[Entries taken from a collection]
[Start of Attachment]

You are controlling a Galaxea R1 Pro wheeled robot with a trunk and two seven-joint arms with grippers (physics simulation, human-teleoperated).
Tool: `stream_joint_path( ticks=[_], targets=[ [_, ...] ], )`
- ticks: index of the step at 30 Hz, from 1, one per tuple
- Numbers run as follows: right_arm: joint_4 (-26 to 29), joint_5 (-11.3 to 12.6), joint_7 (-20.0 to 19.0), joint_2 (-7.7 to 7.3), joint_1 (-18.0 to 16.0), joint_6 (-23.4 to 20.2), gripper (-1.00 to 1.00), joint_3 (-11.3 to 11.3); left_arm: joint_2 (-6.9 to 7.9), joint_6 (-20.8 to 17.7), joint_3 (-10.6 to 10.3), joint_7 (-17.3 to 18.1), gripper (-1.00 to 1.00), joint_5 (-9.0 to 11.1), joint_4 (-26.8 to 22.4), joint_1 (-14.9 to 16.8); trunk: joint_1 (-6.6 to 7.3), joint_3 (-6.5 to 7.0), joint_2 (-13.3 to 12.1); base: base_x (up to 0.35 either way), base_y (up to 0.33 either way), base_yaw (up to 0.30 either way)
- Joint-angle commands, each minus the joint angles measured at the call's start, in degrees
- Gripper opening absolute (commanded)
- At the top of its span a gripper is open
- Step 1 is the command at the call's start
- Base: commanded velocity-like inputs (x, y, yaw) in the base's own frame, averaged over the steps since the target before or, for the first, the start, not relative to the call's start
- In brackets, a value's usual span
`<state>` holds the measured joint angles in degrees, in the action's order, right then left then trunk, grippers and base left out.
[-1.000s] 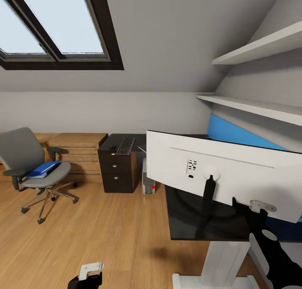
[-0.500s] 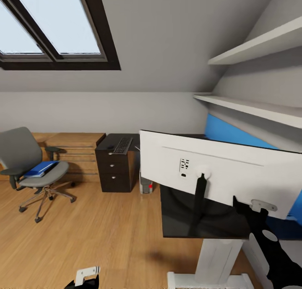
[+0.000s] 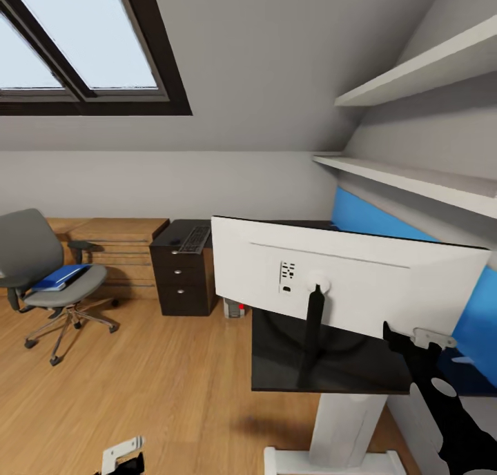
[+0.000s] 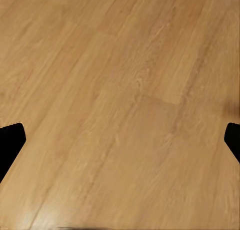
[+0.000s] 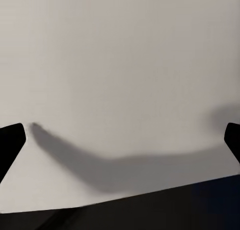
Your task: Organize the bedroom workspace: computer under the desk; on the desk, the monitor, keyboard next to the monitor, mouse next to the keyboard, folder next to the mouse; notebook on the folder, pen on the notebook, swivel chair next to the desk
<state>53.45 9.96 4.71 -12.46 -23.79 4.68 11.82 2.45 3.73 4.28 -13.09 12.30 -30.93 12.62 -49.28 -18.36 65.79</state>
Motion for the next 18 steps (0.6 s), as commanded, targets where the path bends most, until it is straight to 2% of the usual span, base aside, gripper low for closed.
stream_joint_path(
  ticks=[1,4,9,12,18],
  targets=[
    [0.0,0.6,0.1,-0.02,0.0,0.2,1.0,-0.1,0.01,0.3,0.5,-0.1,1.0,0.6,0.0,0.0,0.0,-0.07,0.0,0.001,-0.005,0.092],
    [0.0,0.6,0.1,-0.02,0.0,0.2,1.0,-0.1,0.01,0.3,1.9,0.0,1.0,0.6,0.0,0.0,0.0,-0.07,0.0,0.001,-0.003,0.154],
    [0.0,0.6,0.2,-0.02,0.0,0.2,1.0,-0.1,-0.02,0.3,2.6,0.0,1.0,0.5,0.0,0.0,0.0,-0.07,0.0,0.0,-0.001,0.204],
    [0.0,0.6,0.1,-0.02,0.0,0.2,1.0,-0.1,-0.05,0.2,2.6,0.0,1.0,0.5,0.0,0.0,0.0,-0.07,0.0,0.0,0.0,0.083],
    [-0.1,0.5,0.1,-0.02,0.0,0.2,1.0,-0.1,-0.07,0.2,2.7,0.0,1.0,0.4,0.1,0.0,0.0,-0.07,0.0,0.219,0.0,0.01]
  ],
)
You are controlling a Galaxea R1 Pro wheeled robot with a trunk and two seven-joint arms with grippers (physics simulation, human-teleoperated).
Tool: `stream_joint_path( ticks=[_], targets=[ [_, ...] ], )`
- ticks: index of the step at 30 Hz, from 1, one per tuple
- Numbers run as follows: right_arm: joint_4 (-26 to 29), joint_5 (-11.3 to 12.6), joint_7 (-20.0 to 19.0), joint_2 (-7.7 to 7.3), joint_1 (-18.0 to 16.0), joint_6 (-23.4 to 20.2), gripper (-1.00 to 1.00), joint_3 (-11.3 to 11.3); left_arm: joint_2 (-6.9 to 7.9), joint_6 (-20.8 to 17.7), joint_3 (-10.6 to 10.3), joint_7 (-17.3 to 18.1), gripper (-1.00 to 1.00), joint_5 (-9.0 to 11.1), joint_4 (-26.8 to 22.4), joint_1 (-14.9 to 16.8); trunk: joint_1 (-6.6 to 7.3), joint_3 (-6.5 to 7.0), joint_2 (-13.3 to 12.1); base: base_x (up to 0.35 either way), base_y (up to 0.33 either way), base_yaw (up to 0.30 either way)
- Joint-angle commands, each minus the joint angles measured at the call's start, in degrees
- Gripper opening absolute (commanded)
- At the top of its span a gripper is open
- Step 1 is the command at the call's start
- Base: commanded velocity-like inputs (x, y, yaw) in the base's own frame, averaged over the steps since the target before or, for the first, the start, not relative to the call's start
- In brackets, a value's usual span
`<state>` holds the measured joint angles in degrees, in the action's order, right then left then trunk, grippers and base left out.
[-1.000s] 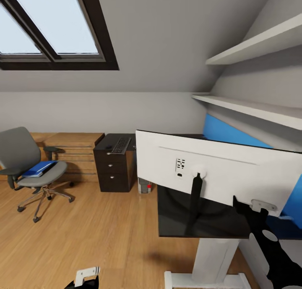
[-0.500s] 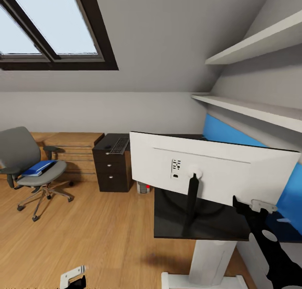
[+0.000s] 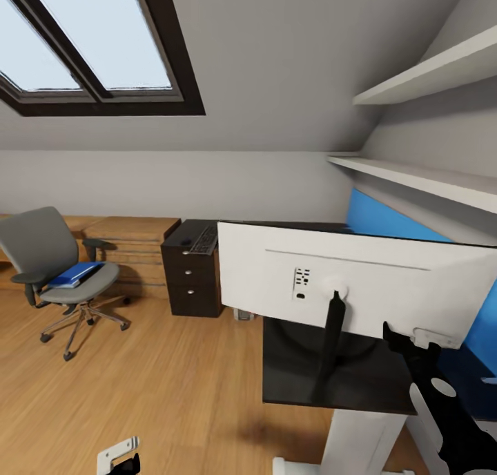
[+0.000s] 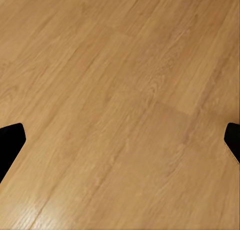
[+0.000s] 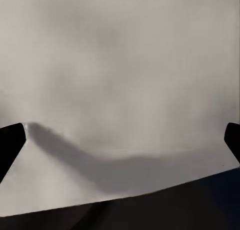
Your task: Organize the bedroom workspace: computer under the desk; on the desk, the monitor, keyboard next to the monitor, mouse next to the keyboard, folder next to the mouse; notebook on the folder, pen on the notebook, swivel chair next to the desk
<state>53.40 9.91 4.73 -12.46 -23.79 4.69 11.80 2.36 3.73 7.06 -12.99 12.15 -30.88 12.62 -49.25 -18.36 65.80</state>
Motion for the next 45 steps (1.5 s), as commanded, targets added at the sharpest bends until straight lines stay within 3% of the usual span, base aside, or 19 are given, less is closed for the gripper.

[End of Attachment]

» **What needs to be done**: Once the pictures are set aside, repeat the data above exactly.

» **Task output**:
You are controlling a Galaxea R1 Pro wheeled robot with a trunk and two seven-joint arms with grippers (physics simulation, human-teleoperated).
Tool: `stream_joint_path( ticks=[_], targets=[ [_, ...] ], )`
- ticks: index of the step at 30 Hz, from 1, one per tuple
- Numbers run as follows: right_arm: joint_4 (-26 to 29), joint_5 (-11.3 to 12.6), joint_7 (-20.0 to 19.0), joint_2 (-7.7 to 7.3), joint_1 (-18.0 to 16.0), joint_6 (-23.4 to 20.2), gripper (-1.00 to 1.00), joint_3 (-11.3 to 11.3); left_arm: joint_2 (-6.9 to 7.9), joint_6 (-20.8 to 17.7), joint_3 (-10.6 to 10.3), joint_7 (-17.3 to 18.1), gripper (-1.00 to 1.00), joint_5 (-9.0 to 11.1), joint_4 (-26.8 to 22.4), joint_1 (-14.9 to 16.8); trunk: joint_1 (-6.6 to 7.3), joint_3 (-6.5 to 7.0), joint_2 (-13.3 to 12.1); base: base_x (up to 0.35 either way), base_y (up to 0.33 either way), base_yaw (up to 0.30 either way)
- Joint-angle commands, each minus the joint angles measured at the call's start, in degrees
- Gripper opening absolute (commanded)
- At the top of its span a gripper is open
- Step 1 is the command at the call's start
- Base: commanded velocity-like inputs (x, y, yaw) in the base's own frame, averaged over the steps since the target before or, for the first, the start, not relative to the call's start
- In brackets, a value's usual span
`<state>` holds the measured joint angles in degrees, in the action's order, right then left then trunk, grippers and base left out.
[-1.000s] 
[-0.500s] 
[+0.000s] 
[+0.000s] 
[+0.000s] 
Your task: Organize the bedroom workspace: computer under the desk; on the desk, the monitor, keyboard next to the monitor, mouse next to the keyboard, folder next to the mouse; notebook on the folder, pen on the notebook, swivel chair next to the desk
<state>53.45 9.96 4.71 -12.46 -23.79 4.68 11.82 2.45 3.73 4.28 -13.09 12.30 -30.93 12.62 -49.28 -18.36 65.79</state>
Motion for the next 18 steps (0.6 s), as commanded, targets where the path bends most, until it is straight to 2% of the usual span, base aside, gripper low for closed.
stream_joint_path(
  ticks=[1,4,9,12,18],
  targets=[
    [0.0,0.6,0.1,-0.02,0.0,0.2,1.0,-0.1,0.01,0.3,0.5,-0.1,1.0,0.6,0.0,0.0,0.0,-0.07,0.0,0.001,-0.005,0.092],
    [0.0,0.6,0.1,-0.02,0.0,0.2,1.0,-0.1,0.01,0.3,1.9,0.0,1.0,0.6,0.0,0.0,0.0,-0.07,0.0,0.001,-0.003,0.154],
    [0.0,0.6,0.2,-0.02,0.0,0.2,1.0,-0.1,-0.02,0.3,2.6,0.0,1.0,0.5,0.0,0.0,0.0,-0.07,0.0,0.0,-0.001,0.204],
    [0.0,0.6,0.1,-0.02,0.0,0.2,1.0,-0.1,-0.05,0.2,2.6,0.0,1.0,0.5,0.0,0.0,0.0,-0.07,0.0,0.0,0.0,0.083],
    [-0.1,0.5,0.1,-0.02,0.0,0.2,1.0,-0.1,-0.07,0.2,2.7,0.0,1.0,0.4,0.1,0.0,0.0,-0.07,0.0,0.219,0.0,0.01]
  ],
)
You are controlling a Galaxea R1 Pro wheeled robot with a trunk and two seven-joint arms with grippers (physics simulation, human-teleoperated).
Tool: `stream_joint_path( ticks=[_], targets=[ [_, ...] ], )`
- ticks: index of the step at 30 Hz, from 1, one per tuple
- Numbers run as follows: right_arm: joint_4 (-26 to 29), joint_5 (-11.3 to 12.6), joint_7 (-20.0 to 19.0), joint_2 (-7.7 to 7.3), joint_1 (-18.0 to 16.0), joint_6 (-23.4 to 20.2), gripper (-1.00 to 1.00), joint_3 (-11.3 to 11.3); left_arm: joint_2 (-6.9 to 7.9), joint_6 (-20.8 to 17.7), joint_3 (-10.6 to 10.3), joint_7 (-17.3 to 18.1), gripper (-1.00 to 1.00), joint_5 (-9.0 to 11.1), joint_4 (-26.8 to 22.4), joint_1 (-14.9 to 16.8); trunk: joint_1 (-6.6 to 7.3), joint_3 (-6.5 to 7.0), joint_2 (-13.3 to 12.1); base: base_x (up to 0.35 either way), base_y (up to 0.33 either way), base_yaw (up to 0.30 either way)
- Joint-angle commands, each minus the joint angles measured at the call's start, in degrees
- Gripper opening absolute (commanded)
- At the top of its span a gripper is open
- Step 1 is the command at the call's start
- Base: commanded velocity-like inputs (x, y, yaw) in the base's own frame, averaged over the steps since the target before or, for the first, the start, not relative to the call's start
- In brackets, a value's usual span
`<state>` holds the measured joint angles in degrees, in the action's order, right then left then trunk, grippers and base left out.
[-1.000s] 
[-0.500s] 
[+0.000s] 
[+0.000s] 
[+0.000s] 
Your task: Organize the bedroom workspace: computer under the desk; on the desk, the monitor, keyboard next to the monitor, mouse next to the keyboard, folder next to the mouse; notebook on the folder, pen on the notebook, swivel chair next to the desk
<state>53.40 9.91 4.73 -12.46 -23.79 4.69 11.80 2.36 3.73 7.06 -12.99 12.15 -30.88 12.62 -49.25 -18.36 65.80</state>
Motion for the next 45 steps (1.5 s), as commanded, targets added at the sharpest bends until straight lines stay within 3% of the usual span, base aside, or 19 are given, less is closed for the gripper.

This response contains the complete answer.